Monday, January 29, 2007

NY Times: Should Courts Cite Wikipedia?

Interesting article in today's New York Times:  Courts Turn to Wikipedia, but Selectively, by Noam Cohen:

A simple search of published court decisions shows that Wikipedia is frequently cited by judges around the country, involving serious issues and the bizarre — such as a 2005 tax case before the Tennessee Court of Appeals concerning the definition of “beverage” that involved hundreds of thousands of dollars ...

More than 100 judicial rulings have relied on Wikipedia, beginning in 2004, including 13 from circuit courts of appeal, one step below the Supreme Court. (The Supreme Court thus far has never cited Wikipedia.)

“Wikipedia is a terrific resource,” said Judge Richard A. Posner of the United States Court of Appeals for the Seventh Circuit, in Chicago. “Partly because it so convenient, it often has been updated recently and is very accurate.” ut, he added: “It wouldn’t be right to use it in a critical issue. If the safety of a product is at issue, you wouldn’t look it up in Wikipedia.” ...

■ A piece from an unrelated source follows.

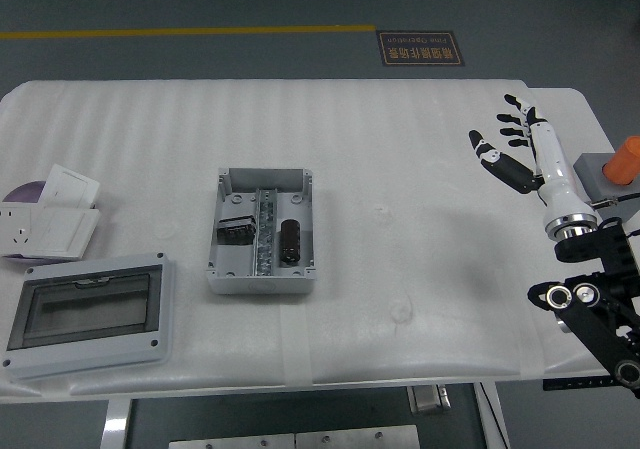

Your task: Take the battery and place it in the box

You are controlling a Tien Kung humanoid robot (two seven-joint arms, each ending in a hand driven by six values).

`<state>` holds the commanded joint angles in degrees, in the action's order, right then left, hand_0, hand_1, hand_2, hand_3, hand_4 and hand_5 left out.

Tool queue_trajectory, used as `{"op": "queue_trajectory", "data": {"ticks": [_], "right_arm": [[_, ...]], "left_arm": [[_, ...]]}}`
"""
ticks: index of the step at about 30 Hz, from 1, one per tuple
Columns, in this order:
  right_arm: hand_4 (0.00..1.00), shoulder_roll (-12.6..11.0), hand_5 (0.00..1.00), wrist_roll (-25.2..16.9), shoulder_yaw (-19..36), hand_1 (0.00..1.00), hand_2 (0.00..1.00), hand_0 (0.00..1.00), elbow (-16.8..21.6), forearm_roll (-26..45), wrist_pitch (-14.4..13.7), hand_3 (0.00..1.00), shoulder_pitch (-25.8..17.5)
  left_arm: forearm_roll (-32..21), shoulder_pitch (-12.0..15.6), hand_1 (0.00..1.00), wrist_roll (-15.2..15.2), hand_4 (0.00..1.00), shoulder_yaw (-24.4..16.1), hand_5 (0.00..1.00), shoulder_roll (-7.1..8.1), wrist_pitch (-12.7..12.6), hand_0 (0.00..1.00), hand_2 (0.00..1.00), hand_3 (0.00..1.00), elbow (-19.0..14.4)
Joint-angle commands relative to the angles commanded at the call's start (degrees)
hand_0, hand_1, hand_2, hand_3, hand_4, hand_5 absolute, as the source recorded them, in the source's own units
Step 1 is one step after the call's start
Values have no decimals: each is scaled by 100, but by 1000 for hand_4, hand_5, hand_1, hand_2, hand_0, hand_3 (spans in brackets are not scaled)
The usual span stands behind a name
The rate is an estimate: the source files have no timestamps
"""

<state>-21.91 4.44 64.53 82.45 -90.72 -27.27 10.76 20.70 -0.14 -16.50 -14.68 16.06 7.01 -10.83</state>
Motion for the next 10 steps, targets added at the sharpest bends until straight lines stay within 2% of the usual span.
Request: {"op": "queue_trajectory", "data": {"ticks": [10], "right_arm": [[770, 84, 531, -75, -35, 703, 778, 659, -77, 126, 4, 908, -92]], "left_arm": [[-40, 29, 666, 25, 498, 120, 496, 90, 2, 597, 556, 554, 8]]}}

Cass R. Sunstein, currently a visiting professor at Harvard Law School [said] "I love Wikipedia, but I don’t think it is yet time to cite it in judicial decisions,” he said, adding that “it doesn’t have quality control.”

He said he feared that “if judges use Wikipedia you might introduce opportunistic editing” to create articles that could influence the outcome of cases. He added, however, that he could not fault a use like Judge Posner’s, which “seems too innocuous for a basis of criticism.”

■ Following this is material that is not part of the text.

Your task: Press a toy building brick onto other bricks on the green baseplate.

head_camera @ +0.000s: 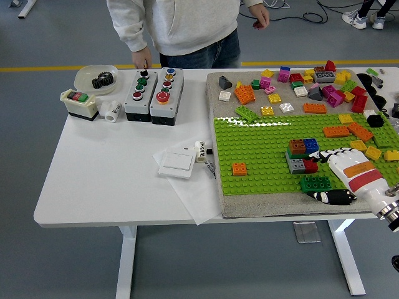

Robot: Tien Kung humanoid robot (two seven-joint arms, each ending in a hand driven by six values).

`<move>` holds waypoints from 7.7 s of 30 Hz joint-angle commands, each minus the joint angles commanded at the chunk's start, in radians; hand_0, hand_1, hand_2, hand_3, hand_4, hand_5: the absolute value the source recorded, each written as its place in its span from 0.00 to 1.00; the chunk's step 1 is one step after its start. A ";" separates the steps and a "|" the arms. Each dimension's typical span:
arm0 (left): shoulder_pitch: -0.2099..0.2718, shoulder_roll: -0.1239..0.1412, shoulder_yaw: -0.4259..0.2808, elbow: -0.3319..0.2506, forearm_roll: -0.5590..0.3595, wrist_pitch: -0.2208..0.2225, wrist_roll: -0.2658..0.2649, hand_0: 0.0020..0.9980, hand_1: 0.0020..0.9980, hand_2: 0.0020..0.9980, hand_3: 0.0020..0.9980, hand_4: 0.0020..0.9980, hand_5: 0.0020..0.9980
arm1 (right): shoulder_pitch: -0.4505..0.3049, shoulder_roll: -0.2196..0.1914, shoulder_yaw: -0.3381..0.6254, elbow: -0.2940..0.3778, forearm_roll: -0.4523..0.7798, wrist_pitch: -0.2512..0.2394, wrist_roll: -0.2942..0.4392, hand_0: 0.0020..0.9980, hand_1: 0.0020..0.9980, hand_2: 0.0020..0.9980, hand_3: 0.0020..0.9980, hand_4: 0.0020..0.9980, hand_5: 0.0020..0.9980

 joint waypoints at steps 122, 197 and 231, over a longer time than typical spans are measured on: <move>-0.013 0.006 0.016 -0.008 0.006 -0.007 0.018 0.74 0.75 0.75 0.61 0.67 0.62 | 0.082 0.011 -0.078 -0.176 0.093 0.029 0.077 0.48 0.49 0.53 0.53 0.78 0.42; -0.011 0.007 0.000 -0.012 0.040 -0.012 0.030 0.74 0.75 0.75 0.61 0.67 0.62 | 0.097 0.011 -0.082 -0.213 0.098 0.041 0.099 0.44 0.48 0.54 0.52 0.83 0.53; -0.017 0.009 0.004 -0.013 0.037 -0.014 0.030 0.74 0.75 0.75 0.61 0.67 0.62 | 0.106 0.012 -0.074 -0.214 0.090 0.030 0.111 0.33 0.42 0.49 0.50 0.73 0.56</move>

Many citations by judges, often in footnotes, are like Judge Posner’s, beside the main judicial point, appear intended to show how hip and contemporary the judge is, reflecting Professor Sunstein’s suspicion, “that law clerks are using Wikipedia a great deal.” ...

In a recent letter to The New York Law Journal, Kenneth H. Ryesky, a tax lawyer who teaches at Queens College and Yeshiva University, took exception to the practice, writing that “citation of an inherently unstable source such as Wikipedia can undermine the foundation not only of the judicial opinion in which Wikipedia is cited, but of the future briefs and judicial opinions which in turn use that judicial opinion as authority.”